Problem details:
Please state in a single number how many lines of the entries below include the word "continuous".

Data records:
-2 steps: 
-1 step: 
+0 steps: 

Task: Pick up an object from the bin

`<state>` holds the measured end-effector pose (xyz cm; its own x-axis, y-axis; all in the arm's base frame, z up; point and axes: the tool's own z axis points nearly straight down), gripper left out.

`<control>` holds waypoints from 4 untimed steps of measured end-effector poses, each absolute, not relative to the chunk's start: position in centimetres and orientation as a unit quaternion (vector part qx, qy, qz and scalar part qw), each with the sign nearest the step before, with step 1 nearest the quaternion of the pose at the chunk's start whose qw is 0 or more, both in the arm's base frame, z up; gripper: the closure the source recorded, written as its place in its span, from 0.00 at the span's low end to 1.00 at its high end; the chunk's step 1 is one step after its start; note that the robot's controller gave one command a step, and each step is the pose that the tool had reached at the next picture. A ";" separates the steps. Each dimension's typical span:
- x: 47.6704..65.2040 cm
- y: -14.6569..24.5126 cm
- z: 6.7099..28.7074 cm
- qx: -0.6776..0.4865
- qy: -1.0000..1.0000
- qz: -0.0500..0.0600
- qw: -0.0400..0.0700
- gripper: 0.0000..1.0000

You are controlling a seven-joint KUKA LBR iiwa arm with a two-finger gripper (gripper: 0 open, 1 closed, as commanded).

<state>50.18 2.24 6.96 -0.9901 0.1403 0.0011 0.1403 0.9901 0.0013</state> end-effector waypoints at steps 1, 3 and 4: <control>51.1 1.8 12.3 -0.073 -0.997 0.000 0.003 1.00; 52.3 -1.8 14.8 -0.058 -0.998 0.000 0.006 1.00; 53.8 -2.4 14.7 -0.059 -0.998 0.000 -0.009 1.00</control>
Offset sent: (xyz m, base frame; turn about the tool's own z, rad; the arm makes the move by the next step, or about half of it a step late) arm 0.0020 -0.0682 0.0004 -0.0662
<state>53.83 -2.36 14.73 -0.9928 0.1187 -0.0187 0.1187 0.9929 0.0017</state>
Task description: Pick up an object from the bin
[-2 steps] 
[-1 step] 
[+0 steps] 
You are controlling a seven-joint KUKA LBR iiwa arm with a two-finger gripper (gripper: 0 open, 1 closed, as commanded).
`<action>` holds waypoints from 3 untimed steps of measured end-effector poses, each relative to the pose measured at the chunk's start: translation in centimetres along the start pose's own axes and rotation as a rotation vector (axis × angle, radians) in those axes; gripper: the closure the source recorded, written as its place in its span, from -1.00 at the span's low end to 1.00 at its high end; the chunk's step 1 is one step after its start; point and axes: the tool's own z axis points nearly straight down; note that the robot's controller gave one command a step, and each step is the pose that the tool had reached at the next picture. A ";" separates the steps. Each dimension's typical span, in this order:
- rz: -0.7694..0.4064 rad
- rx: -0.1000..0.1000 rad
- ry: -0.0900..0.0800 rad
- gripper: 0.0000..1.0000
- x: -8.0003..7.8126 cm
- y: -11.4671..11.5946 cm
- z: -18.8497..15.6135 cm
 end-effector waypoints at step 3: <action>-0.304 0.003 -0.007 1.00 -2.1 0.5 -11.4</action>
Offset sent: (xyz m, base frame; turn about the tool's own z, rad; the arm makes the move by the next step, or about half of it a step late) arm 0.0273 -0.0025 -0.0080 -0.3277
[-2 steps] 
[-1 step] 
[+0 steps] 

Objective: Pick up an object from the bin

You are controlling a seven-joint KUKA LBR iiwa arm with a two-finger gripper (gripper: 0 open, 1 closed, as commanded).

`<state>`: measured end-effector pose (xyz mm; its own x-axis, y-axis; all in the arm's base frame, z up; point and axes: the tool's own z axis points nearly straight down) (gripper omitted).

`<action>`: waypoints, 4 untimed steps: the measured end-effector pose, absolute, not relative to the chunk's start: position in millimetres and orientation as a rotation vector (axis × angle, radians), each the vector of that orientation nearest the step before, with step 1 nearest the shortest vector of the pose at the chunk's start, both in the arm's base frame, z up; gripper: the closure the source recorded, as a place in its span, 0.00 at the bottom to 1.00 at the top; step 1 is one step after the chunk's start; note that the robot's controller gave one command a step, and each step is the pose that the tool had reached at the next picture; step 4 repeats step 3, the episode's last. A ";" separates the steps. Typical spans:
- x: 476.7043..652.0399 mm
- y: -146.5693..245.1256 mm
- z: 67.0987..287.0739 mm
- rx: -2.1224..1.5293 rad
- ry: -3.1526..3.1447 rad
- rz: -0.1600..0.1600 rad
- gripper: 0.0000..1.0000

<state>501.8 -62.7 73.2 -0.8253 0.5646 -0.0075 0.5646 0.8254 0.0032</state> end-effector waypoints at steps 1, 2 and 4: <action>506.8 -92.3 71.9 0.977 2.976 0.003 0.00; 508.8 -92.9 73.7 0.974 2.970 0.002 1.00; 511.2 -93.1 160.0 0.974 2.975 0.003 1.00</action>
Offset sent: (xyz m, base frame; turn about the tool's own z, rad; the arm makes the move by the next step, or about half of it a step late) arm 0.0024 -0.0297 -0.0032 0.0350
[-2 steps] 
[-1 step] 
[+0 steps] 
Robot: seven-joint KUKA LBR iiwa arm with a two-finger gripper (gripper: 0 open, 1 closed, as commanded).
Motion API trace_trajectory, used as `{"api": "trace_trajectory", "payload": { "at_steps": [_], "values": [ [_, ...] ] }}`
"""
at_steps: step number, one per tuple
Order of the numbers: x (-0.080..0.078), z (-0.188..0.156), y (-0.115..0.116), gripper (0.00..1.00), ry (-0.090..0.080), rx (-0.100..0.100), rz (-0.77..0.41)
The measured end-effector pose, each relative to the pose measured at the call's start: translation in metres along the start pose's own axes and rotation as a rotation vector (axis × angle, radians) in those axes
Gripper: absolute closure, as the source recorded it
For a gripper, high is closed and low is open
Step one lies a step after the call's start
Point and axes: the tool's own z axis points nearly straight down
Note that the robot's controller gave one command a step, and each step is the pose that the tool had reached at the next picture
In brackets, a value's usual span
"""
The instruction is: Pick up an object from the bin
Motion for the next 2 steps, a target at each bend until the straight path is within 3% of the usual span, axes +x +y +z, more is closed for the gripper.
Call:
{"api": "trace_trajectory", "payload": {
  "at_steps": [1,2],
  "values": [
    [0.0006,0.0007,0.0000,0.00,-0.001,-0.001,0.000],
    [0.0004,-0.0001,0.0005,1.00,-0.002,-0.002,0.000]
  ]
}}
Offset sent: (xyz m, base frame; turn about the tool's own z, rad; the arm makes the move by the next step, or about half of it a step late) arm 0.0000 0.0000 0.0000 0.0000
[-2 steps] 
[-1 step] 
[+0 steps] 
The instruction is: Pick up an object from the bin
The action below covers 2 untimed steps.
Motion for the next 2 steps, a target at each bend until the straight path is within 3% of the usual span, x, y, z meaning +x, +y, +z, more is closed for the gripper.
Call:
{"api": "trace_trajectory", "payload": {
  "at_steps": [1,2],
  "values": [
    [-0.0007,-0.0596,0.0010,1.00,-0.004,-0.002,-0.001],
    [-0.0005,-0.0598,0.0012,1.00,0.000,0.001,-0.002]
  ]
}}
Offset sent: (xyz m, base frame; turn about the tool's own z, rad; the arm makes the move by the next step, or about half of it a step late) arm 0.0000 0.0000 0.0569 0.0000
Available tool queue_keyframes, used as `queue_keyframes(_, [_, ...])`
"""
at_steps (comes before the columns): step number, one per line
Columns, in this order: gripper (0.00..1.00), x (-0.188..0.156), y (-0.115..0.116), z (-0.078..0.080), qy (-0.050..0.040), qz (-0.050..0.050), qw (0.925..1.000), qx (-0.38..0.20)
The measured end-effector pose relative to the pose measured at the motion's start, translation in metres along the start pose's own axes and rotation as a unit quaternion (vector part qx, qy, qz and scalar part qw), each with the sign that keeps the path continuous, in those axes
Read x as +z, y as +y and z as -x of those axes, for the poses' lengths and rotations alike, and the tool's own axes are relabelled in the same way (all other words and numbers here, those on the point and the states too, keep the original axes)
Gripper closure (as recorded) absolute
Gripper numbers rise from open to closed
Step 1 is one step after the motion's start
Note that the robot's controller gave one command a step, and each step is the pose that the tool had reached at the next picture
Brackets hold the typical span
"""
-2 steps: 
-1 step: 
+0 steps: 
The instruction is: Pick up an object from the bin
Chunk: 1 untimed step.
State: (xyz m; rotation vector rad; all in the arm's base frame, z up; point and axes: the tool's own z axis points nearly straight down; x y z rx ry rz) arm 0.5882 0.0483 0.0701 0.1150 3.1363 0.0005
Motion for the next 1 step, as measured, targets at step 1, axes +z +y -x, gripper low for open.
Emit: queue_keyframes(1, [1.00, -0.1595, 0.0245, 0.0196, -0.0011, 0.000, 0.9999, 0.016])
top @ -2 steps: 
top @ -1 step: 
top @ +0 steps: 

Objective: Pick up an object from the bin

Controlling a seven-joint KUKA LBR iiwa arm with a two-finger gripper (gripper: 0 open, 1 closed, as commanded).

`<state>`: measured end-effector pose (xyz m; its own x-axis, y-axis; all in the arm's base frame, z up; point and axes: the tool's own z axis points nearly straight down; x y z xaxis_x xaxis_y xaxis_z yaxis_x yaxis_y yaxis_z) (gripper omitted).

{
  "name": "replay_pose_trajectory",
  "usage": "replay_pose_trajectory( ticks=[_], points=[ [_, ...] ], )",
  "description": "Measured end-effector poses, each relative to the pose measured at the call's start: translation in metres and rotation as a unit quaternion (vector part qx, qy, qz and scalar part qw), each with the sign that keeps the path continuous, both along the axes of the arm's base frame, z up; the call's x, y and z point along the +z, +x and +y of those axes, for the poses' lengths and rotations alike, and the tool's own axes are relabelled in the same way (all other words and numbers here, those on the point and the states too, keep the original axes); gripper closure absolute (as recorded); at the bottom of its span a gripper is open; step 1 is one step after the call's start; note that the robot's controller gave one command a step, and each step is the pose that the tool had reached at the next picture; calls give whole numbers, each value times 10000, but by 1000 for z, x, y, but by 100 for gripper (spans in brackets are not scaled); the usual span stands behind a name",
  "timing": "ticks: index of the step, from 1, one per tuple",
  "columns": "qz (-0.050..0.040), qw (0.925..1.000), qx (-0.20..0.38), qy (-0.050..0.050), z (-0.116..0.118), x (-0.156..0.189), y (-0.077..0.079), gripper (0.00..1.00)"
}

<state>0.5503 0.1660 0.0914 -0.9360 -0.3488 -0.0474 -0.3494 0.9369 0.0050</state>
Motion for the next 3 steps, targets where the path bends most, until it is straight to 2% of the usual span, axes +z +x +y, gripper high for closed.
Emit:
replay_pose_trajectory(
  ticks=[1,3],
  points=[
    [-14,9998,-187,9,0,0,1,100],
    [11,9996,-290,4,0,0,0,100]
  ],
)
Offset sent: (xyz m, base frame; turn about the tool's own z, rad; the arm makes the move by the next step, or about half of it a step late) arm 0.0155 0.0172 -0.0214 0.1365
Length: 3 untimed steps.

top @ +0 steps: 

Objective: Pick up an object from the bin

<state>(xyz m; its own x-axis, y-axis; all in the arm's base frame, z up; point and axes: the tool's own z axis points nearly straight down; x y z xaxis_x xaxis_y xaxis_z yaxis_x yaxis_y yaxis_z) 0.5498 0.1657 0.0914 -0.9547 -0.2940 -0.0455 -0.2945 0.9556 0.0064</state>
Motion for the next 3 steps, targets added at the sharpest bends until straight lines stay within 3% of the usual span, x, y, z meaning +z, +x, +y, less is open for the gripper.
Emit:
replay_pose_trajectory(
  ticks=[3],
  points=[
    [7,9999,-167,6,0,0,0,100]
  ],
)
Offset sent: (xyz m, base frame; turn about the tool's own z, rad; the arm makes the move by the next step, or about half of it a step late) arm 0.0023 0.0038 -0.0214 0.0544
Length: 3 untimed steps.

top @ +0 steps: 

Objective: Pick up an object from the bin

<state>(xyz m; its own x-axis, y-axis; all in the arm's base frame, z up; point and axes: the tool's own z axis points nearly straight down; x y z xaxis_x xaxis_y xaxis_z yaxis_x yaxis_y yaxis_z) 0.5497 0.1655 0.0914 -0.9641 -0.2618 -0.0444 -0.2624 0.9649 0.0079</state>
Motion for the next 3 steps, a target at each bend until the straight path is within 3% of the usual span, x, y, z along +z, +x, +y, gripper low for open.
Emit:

Answer space:
2